Maledicendo la mia impotenza,
maledicendomi per la mia inettitudine.
Piango e rivolgo a me stessa parole orribili dentro di me: “ben ti sta Hinata……
questo dolore te lo meriti, perché sei debole, perché
sei inutile. Non cambierai mai!!!”
Mi faccio male e piango fino
a consumarmi.
E poi…..
come sempre….. accade.
Anche oggi accade.
Sono poggiata al mio tronco
morto, raccolta su me stessa a piangere e accade, come sempre.
Sento dei passi avvicinarsi,
e ormai, anche se non alzo la testa e non mi muovo di un millimetro quasi li
aspetto quei passi.
Sento qualcuno che si siede
accanto a me poggiandosi al tronco.
Uno da un lato, uno
dall’altro. Uno con calma, quasi non facendo rumore; uno con un’irruenza tale
che quasi mi a sbilanciare.
Io non mi muovo e continuo a piangere ma so che sono loro….. loro due, le mie radici che
ancora mi tengono in piedi.
Sento il calore dei loro
corpi premuti contro i miei fianchi avvolgermi. Aspettano in silenzio che
finisca tutte le mie lacrime, di modo che possa sentirmi davvero meglio.
E poi, quando i mie singhiozzi cessano, sento la sua mano, il tocco
delicato di Shino che mi accarezza i capelli.

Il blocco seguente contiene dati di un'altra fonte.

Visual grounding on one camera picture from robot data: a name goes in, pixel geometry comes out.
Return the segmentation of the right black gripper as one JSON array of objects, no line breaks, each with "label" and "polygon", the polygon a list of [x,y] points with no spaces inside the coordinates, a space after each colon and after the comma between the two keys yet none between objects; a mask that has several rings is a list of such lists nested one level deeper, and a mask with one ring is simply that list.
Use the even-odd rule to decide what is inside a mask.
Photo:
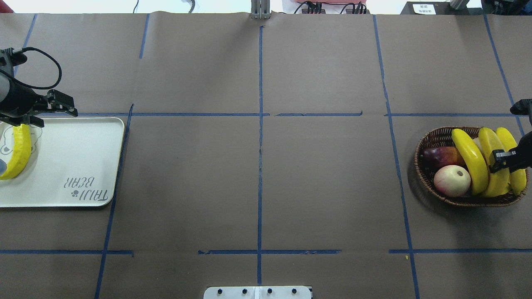
[{"label": "right black gripper", "polygon": [[515,151],[505,152],[502,149],[492,150],[490,153],[490,173],[494,174],[503,169],[510,173],[517,169],[532,167],[532,132],[525,134],[517,144]]}]

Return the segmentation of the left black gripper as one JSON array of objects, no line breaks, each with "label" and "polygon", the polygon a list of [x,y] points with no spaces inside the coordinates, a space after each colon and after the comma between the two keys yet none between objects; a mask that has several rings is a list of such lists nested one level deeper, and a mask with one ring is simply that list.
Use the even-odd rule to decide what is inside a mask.
[{"label": "left black gripper", "polygon": [[78,117],[74,98],[58,90],[49,90],[44,98],[32,89],[15,83],[5,74],[0,76],[0,118],[11,126],[33,125],[45,127],[42,113],[66,113]]}]

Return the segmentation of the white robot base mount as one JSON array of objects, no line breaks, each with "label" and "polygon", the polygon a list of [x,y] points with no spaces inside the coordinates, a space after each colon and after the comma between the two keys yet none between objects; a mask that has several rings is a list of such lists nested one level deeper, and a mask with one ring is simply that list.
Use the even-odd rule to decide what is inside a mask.
[{"label": "white robot base mount", "polygon": [[208,287],[204,299],[313,299],[311,287],[288,286],[220,286]]}]

Alzo il viso. Sono lì. Come
sempre.
Uno a destra e uno a
sinistra.
Kiba che mi sorride tanto da mostrami tutti i denti che ha infondendomi allegria, e
Shino, che senza nessuna espressione sul volto, mi trasmette tutta la sua
serenità.
Kiba mi prende per mano e mi
fa alzare, come al solito tira così forte che quasi
gli cado addosso.
Shino mi prende l’altra mano
nella sua e inizia a camminare.
“avanti Hinata, andiamo a casa!”
mi dice Kiba sorridendo.
E anch’io sorrido, perché
loro sono la mia forza, le radici che per quanto le intemperie mi scuotano non
mi lasceranno mai cadere.
E mentre vado con loro, non
mi ricordo mai di guardare il mio tronco con occhi diversi da quelli afflitti
con cui lo guardo quando arrivo.
Peccato.
Chissà se mi accorgerò mai
che sulla sommità di quel albero troncato in due sta nascendo nuova vita, che
non è morto, che grazie alle sue radici sta lottando……
Peccato.
Se me ne accorgessi capirei che anche io con le mie radici posso nascere di nuovo.